Top of EXCERPTED DATA

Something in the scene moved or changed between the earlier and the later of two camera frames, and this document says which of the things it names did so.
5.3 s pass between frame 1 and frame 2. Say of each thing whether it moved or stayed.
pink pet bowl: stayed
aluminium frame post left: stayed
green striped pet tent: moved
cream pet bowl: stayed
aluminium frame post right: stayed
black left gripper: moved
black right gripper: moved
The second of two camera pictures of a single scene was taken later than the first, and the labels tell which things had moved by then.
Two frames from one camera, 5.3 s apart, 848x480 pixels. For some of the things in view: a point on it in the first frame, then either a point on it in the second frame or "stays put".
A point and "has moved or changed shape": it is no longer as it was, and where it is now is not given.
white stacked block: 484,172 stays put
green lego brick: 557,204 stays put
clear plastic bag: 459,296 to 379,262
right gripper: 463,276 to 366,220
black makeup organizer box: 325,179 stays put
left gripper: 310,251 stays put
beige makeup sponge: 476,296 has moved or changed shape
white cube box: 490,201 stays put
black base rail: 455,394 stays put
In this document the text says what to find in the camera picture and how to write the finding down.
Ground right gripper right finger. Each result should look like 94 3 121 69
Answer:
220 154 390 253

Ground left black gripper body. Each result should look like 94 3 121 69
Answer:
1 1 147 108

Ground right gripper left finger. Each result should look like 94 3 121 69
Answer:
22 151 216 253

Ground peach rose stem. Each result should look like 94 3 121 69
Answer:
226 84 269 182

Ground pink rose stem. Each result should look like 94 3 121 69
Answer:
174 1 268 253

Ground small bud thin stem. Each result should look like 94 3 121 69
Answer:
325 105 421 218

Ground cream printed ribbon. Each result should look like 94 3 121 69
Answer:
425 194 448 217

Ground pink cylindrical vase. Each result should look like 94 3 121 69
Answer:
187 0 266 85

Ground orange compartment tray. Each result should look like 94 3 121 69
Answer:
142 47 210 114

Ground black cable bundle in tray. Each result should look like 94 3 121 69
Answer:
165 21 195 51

Bottom of EXCERPTED DATA

Given the records above, return exactly the lines starting at the line containing "black makeup organizer box: 325,179 stays put" and ending at the line containing "black base rail: 455,394 stays put", including both.

§ TASK OUTPUT:
black makeup organizer box: 325,179 stays put
left gripper: 310,251 stays put
beige makeup sponge: 476,296 has moved or changed shape
white cube box: 490,201 stays put
black base rail: 455,394 stays put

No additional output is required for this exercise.